## WORK INSTRUCTIONS:
Throughout the listing below, copy each line containing "camera".

BEGIN AVAILABLE RECORDS

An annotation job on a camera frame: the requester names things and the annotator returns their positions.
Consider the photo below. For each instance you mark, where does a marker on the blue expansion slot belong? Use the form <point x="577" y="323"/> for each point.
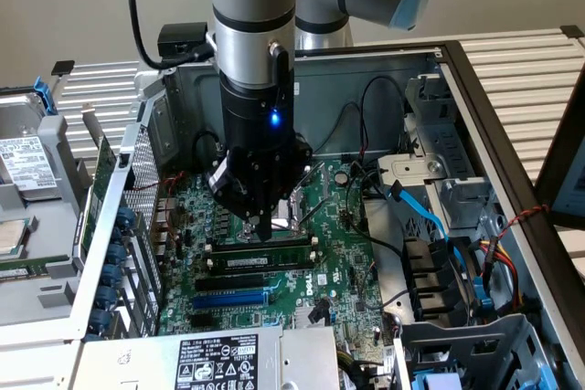
<point x="228" y="300"/>

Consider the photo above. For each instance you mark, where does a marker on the long black expansion slot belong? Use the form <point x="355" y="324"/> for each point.
<point x="228" y="283"/>

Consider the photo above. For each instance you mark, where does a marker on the black box with port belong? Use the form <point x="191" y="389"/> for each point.
<point x="183" y="38"/>

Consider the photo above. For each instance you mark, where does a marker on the green graphics card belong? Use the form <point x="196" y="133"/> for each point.
<point x="103" y="166"/>

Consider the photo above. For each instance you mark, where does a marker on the grey plastic parts rack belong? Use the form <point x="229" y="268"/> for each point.
<point x="50" y="244"/>

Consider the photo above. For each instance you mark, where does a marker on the RAM slot black latches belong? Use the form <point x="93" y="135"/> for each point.
<point x="260" y="272"/>

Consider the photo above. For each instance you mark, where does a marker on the thin metal locking lever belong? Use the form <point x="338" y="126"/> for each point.
<point x="315" y="213"/>

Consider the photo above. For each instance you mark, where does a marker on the green motherboard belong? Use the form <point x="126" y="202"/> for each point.
<point x="338" y="225"/>

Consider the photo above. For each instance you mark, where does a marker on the grey metal disk bay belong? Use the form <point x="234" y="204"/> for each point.
<point x="480" y="349"/>

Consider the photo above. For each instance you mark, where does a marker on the black table end cap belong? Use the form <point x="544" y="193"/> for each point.
<point x="572" y="31"/>
<point x="63" y="67"/>

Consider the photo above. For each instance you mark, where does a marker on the silver coin battery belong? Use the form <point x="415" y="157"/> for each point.
<point x="341" y="178"/>

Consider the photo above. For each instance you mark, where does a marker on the silver metal drive cage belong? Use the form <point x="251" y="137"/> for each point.
<point x="411" y="171"/>

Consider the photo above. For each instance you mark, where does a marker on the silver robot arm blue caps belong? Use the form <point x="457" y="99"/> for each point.
<point x="251" y="20"/>

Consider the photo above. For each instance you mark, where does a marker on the silver socket cover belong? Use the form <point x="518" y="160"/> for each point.
<point x="322" y="182"/>

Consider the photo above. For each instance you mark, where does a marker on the dark framed monitor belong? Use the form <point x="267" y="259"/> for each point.
<point x="573" y="189"/>

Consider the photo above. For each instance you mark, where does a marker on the open grey PC case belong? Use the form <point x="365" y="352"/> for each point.
<point x="343" y="88"/>

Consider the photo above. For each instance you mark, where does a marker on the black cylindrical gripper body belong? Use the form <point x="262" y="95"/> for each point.
<point x="251" y="120"/>

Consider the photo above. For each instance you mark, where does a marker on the blue round card clip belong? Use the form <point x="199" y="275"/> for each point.
<point x="109" y="273"/>
<point x="104" y="296"/>
<point x="116" y="253"/>
<point x="97" y="320"/>
<point x="125" y="218"/>

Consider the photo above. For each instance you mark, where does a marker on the silver hard disk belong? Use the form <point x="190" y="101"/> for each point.
<point x="23" y="157"/>

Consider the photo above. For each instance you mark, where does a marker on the silver power supply with label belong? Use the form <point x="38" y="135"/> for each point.
<point x="160" y="362"/>

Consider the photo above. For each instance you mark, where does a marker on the silver CPU chip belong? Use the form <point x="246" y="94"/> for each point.
<point x="11" y="237"/>

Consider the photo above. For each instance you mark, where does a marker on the small silver heat sink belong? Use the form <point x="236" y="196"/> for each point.
<point x="311" y="315"/>

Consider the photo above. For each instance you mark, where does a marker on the short black expansion slot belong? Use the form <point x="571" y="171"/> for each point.
<point x="202" y="321"/>

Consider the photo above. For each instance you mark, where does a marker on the silver CPU socket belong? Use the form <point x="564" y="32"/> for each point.
<point x="297" y="207"/>

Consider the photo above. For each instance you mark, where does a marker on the black plastic fan shroud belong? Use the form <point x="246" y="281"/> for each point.
<point x="434" y="280"/>

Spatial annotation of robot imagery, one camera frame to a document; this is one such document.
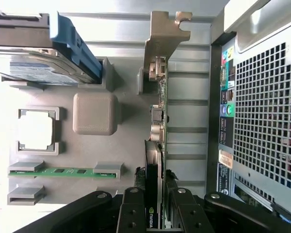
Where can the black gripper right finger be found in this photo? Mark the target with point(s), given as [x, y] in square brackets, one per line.
[191, 218]

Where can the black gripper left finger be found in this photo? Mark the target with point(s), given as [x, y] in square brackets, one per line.
[132, 213]

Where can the grey parts rack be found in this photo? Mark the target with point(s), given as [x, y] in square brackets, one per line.
[87, 150]

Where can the green RAM stick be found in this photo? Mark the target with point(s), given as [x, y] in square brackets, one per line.
[63, 171]

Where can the silver CPU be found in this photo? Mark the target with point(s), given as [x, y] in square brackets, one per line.
[36, 128]

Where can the black open PC case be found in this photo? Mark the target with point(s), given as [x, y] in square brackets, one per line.
[264, 109]

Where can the blue plastic disk carrier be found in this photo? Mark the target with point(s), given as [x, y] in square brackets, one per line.
[70, 36]

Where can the hard disk blue label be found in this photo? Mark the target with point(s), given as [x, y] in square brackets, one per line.
[19, 29]

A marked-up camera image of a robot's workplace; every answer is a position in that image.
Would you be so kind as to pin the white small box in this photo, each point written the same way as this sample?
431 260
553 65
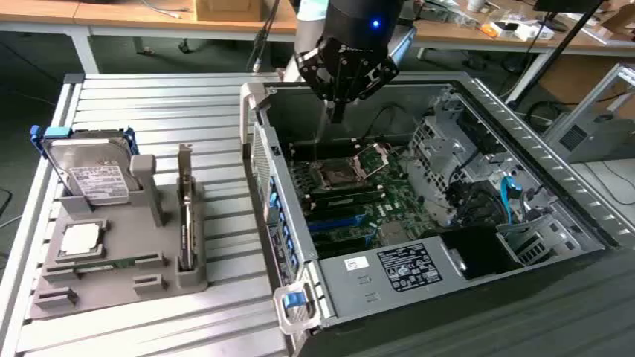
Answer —
535 32

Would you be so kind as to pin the silver CPU chip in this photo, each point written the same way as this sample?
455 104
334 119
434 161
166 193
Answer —
82 240

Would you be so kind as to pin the cluttered wooden desk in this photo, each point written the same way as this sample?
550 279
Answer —
446 33

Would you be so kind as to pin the grey parts rack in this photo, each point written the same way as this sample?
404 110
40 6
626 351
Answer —
128 238

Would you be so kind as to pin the brown cardboard box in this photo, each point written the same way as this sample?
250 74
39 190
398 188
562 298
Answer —
228 9

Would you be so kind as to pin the black plastic shroud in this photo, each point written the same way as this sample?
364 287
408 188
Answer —
476 253

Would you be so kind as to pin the green RAM stick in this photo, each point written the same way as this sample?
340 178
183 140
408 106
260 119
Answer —
107 264

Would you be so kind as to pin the silver disk bay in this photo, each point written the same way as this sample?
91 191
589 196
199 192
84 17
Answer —
546 238

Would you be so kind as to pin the RAM memory stick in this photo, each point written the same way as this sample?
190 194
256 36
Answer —
186 223

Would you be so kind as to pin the metal socket cover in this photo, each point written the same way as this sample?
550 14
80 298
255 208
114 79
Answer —
372 158

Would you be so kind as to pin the open cardboard carton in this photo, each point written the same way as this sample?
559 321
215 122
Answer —
621 22

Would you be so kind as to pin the thin metal locking lever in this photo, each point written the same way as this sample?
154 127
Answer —
318 148

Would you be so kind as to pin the black installed RAM stick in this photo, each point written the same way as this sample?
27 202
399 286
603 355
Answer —
347 199

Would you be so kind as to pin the hard disk with blue bracket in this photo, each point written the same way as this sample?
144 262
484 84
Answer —
94 163

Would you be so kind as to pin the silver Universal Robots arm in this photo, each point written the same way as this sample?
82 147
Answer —
310 41

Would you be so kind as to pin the white mug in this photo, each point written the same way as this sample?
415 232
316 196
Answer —
476 4

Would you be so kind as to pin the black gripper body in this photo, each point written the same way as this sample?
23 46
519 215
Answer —
356 33

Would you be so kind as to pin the long wooden desk white legs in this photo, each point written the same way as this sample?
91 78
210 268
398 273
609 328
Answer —
124 16

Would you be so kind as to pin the CPU socket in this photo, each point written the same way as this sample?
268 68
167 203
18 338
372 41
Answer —
339 175

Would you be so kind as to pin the grey computer tower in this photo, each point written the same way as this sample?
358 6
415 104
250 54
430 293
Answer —
595 137

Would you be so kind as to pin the green motherboard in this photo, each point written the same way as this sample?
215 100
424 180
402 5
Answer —
396 201

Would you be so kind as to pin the black expansion slot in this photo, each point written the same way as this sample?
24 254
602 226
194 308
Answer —
342 245

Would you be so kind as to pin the blue expansion slot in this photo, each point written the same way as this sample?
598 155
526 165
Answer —
338 223

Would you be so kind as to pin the aluminium profile frame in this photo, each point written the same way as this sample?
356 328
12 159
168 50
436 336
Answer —
610 80

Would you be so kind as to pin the grey power supply unit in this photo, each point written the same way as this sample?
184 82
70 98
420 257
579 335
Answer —
356 294

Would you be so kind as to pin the black castor wheel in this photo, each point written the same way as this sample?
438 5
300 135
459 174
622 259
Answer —
184 45

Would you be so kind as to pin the black monitor with stand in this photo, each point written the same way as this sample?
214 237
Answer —
561 5

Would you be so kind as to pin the silver perforated drive cage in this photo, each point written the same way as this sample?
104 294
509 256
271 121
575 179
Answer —
442 141

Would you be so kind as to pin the black slanted tripod pole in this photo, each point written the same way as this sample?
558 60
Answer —
555 52

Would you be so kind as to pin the open black PC case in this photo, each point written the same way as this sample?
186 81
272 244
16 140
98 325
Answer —
347 297

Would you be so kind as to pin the square chipset heatsink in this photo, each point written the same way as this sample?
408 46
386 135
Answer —
395 233

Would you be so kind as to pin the orange and white box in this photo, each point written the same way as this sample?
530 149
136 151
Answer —
498 29

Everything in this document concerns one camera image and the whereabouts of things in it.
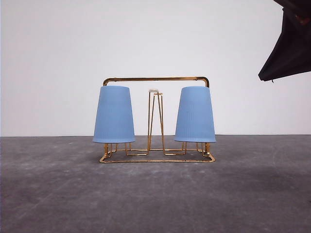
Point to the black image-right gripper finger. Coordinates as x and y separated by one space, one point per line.
291 55

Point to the blue ribbed cup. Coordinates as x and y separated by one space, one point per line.
194 115
114 120

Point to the gold wire cup rack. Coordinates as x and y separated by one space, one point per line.
156 152

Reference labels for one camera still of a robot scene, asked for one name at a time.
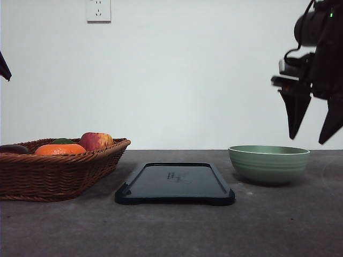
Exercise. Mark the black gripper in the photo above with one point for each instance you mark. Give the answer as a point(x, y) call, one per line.
point(323, 71)

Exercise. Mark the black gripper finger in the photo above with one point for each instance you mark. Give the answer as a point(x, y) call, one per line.
point(4, 69)

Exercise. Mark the light green bowl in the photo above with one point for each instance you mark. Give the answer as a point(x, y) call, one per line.
point(268, 164)

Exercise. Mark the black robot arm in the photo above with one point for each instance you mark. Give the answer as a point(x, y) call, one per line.
point(307, 29)

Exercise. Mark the brown wicker basket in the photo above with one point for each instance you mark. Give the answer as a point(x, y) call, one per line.
point(36, 177)

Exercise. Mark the dark purple plum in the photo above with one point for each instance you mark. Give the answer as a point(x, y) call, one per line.
point(13, 149)

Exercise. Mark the green lime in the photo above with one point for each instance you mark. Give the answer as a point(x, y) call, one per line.
point(59, 141)

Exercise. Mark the orange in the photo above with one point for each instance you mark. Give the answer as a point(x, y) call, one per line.
point(58, 149)

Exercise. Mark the red apple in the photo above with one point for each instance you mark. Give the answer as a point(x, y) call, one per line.
point(95, 140)

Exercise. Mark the dark green tray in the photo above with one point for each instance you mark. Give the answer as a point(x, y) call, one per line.
point(165, 183)

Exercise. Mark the white wall socket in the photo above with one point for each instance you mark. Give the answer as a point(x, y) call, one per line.
point(98, 11)

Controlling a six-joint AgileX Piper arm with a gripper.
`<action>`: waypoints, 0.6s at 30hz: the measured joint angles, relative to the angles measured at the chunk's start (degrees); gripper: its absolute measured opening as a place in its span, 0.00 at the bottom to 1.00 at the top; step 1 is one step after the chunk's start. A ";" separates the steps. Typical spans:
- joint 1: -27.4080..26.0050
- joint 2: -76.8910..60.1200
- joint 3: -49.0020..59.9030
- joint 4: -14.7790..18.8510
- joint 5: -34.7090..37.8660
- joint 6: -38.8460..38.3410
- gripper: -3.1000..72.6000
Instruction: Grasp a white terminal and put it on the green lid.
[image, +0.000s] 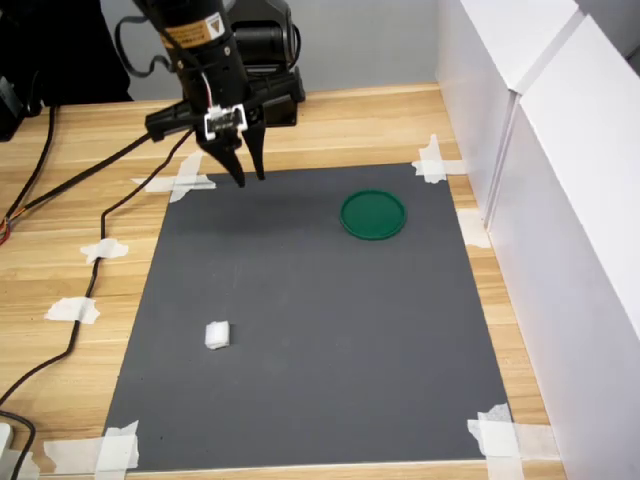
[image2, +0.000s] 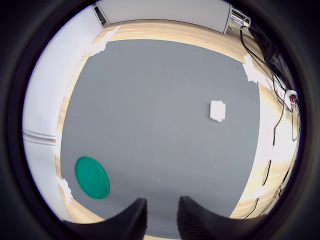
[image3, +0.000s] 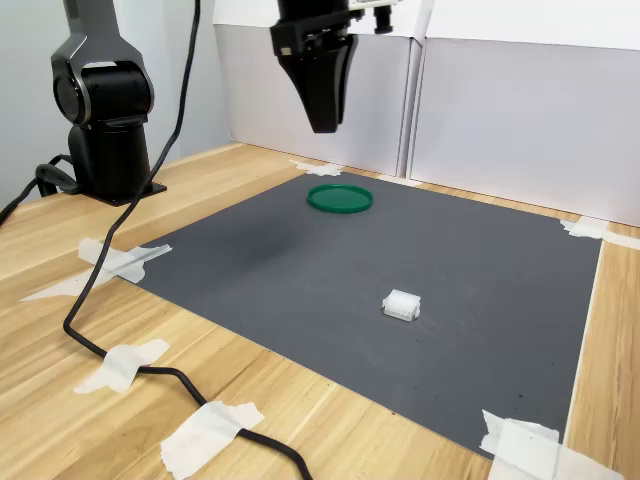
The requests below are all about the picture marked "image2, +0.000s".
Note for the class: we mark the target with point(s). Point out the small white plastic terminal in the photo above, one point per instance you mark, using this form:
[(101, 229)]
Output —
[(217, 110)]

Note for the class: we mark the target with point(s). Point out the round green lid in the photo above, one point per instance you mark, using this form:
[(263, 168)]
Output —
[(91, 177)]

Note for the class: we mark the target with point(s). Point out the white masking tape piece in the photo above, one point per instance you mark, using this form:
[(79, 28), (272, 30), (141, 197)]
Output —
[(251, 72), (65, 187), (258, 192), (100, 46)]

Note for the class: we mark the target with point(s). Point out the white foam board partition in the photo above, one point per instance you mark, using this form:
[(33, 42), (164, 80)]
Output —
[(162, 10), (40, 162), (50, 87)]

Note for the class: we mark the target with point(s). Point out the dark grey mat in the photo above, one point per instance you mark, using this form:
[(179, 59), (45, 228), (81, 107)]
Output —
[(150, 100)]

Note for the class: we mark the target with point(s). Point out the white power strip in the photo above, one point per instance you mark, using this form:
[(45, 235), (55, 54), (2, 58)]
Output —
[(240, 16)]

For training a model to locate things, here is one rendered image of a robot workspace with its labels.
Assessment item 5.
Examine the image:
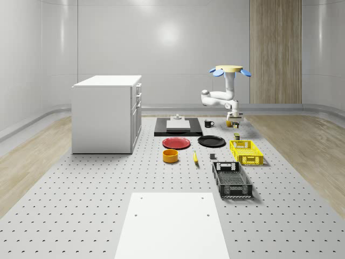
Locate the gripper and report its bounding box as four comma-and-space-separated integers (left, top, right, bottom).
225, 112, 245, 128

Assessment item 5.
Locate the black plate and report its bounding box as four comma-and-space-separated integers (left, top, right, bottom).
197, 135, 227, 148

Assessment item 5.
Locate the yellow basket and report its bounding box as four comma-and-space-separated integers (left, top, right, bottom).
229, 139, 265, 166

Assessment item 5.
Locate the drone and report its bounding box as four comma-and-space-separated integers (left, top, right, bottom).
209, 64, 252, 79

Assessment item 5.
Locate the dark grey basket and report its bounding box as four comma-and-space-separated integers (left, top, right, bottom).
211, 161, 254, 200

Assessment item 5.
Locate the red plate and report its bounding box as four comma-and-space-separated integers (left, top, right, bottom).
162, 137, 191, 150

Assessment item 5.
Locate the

END AVAILABLE RECORDS

## TASK RESPONSE:
An annotation job on a camera frame: the requester names things and the annotator returns their positions.
Spatial annotation of robot imagery, one camera frame to a document; this is one such document.
A marked-up camera image of a robot's workplace; every answer is a position in that image.
Everything in this document concerns one camera image and the whereabouts of things in it.
Reference labels for one camera still of a robot scene, asked for one name at a time.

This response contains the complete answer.